Und doch ist Murdochs Vorstoß nicht vergeblich. Denn dass Menschen für digitale Inhalte Geld ausgeben, wenn sie einen klaren Nutzen für sich erkennen, der Preis niedrig und das Bezahlsystem einfach genug ist, zeigt Apples App-Store für das iPhone , in dem Millionen von Nutzern kleine, nützliche oder auch nur lustige Programme für oft weniger als einen Euro kaufen. Nur: Für welche Verlags-Inhalte würden sie zahlen?

Das von Anderson favorisierte Freemium-Modell scheint realistisch. Die Verlage könnten den populären Teil der Zeitungs-Inhalte – Meldungen, große Sportereignisse, Buntes – weiter werbefinanzieren und in den Nischen für jene Leser, die sich wirklich für bestimmte Themen interessieren und aus ihnen individuellen Nutzen ziehen, nach Möglichkeiten für Bezahlung suchen.
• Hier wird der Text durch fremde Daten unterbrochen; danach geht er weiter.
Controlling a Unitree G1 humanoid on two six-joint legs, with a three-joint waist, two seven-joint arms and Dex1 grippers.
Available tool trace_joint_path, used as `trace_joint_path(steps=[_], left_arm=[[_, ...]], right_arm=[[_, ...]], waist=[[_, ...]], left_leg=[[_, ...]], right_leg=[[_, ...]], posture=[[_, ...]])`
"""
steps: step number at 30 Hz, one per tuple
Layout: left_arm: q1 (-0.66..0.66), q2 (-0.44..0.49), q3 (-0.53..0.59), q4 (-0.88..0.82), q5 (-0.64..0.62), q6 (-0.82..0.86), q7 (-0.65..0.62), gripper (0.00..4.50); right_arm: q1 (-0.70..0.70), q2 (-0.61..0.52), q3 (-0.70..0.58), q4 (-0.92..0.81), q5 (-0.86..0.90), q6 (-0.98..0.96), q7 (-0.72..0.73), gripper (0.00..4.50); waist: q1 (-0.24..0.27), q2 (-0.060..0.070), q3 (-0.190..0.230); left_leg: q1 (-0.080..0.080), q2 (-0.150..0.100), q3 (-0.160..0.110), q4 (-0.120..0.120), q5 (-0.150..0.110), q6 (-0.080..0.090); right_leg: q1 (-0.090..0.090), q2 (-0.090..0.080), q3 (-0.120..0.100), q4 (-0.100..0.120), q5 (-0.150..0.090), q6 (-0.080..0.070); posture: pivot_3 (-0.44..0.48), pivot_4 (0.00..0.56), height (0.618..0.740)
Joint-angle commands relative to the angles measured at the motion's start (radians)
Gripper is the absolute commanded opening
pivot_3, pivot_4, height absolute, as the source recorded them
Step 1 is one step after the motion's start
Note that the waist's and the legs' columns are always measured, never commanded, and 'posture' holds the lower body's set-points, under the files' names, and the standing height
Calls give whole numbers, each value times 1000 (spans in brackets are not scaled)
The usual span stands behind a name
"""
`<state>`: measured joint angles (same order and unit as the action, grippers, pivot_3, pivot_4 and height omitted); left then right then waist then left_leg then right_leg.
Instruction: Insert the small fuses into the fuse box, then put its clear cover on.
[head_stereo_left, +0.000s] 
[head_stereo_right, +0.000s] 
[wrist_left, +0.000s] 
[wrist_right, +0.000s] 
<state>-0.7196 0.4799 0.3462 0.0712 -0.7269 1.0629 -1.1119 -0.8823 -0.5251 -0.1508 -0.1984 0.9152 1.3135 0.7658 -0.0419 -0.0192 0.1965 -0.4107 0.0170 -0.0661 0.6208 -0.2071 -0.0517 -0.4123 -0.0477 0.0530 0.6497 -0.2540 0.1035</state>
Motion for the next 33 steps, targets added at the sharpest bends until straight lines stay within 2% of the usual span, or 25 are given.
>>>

Darüber, was man ihnen anbieten könnte, zerbrechen sich auch in Deutschland Verleger und Redaktionen den Kopf. Man kann sich vorstellen, dass Fans von Pop-Bands, Fußballvereinen oder hochspezialisierten Hobbys bereit wären, für aktuelle, professionell aufbereitete und nutzerfreundlich abrufbare Informationen zu ihrem jeweiligen Lieblingsthema kleine Summen zu zahlen. Vielleicht könnten sich solche Angebote auch selbst tragen. Wie damit ein Netz an Auslandskorrespondenten oder gar monatelange investigative Recherche in den Politik- und Wirtschaftsressorts finanziert werden sollen, ist aber völlig ungeklärt.

Interessanter scheint da, das Abo-Modell in Verbindung mit neuen elektronischen Lesegeräten wiederzubeleben. Für auf Papier gedruckte statische Nachrichten von gestern wollen immer weniger Leser zahlen. Vielleicht aber für sich stets aktualisierende, multimedial aufbereitete Nachrichten, die aktuell auf einen Reader wie Amazons elektronisches Buch Kindle gesendet würden. Strichen Verlage Papier, Druck und Vertrieb aus der Kalkulation, könnten sie ein Zeitungs- oder Magazin-Abo günstiger als derzeit anbieten und gleichzeitig ein solches, dank technischem Fortschritt schon bald sehr viel attraktiveres Lesegerät umsonst oder sehr billig dazugeben, so wie Mobilfunkbetreiber die Handys subventionieren. Ein solches Abo könnte sogar bequem über die Telefonrechnung bezahlt werden, da der Handy- oder Internetprovider sowieso die Daten überträgt.

Es braucht also ein iPhone für die Verlagsbranche – und eher früher als später wird es eines geben. Vielleicht ist es das große, leichte und in der nächsten Generation auch flexible E-Paper, das die Dresdner Firma Plastic Logic im kommenden Jahr herausbringen will. Jene Qualitätszeitung, die sich als erste durch ein erschwingliches Abomodell, gebündelt mit einem schönen Spielzeug neu erfindet, wird auch junge Leser wieder begeistern.